(Recorded data Opens)

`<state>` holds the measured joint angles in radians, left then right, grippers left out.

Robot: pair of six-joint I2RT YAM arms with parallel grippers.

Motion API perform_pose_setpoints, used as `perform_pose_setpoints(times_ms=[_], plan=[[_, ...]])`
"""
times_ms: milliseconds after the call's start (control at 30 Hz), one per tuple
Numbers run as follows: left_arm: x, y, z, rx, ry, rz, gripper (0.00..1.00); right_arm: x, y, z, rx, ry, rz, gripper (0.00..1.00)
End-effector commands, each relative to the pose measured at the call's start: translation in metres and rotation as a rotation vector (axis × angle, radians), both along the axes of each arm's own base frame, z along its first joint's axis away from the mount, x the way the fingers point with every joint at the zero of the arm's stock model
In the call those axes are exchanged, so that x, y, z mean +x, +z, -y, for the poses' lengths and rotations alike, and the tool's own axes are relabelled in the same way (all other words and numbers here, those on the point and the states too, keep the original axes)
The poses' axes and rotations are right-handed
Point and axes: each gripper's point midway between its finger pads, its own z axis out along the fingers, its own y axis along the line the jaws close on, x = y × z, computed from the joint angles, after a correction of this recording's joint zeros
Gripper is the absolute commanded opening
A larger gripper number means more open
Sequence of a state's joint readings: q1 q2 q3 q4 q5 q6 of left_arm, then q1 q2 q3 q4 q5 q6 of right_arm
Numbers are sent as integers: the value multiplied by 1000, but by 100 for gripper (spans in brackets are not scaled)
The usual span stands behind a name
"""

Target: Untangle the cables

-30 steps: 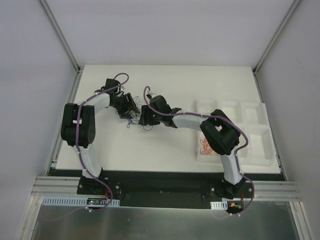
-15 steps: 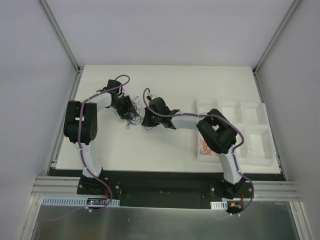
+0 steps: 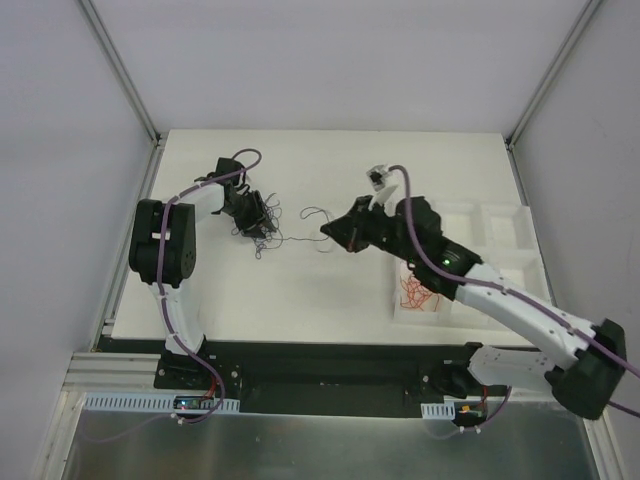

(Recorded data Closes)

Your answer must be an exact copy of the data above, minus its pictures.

_Answer to this task_
`<state>` holds the measured joint angles in radians, left then right, grippers left out.

Robot: pair of six-joint I2RT YAM arms with parallel grippers.

Motion API perform_pose_setpoints, used as `perform_pose_setpoints(times_ms=[_], plan=[[_, ...]])`
"""
times_ms: milliseconds after the call's start (control at 30 Hz), one per tuple
Numbers run as follows: left_arm: x, y, z, rx, ry, rz, gripper (0.00..1.00); right_arm: x, y, z, rx, ry, rz, gripper (0.00..1.00)
End-effector commands, each relative to the pose measured at the call's start: translation in metres and rotation as a rotation vector (axis × angle, radians), both along the axes of each arm's own base frame, z along its first joint's axis away from the mount, x the way the fingers point with every joint at the zero of the arm's stock model
In the call those axes are exchanged, so that x, y, z mean +x, +z, -y, for the poses' lengths and rotations alike, and the tool's own axes are relabelled in the same way (all other words and numbers here, those on the point and the states too, keep the original axes)
The poses' axes and rotations are right-handed
Point and axes: each gripper's point midway between its finger pads, its own z axis out along the fingers, its own y axis along the line the jaws close on, x = y × z, computed from the joint angles, after a correction of this recording's joint zeros
Gripper is the absolute commanded opening
A larger gripper number means more open
Sequence of a state's joint readings: q1 q2 q3 q4 q5 q6 of left_arm, then q1 q2 q3 q4 q5 q6 of right_arm
Numbers are sent as integers: the value multiplied by 1000, but by 100 for gripper (spans in brackets are not scaled)
The usual span stands behind a name
"""

Target: Untangle the cables

-30 steps: 
-15 steps: 
+0 steps: 

The exercise requires no further answer.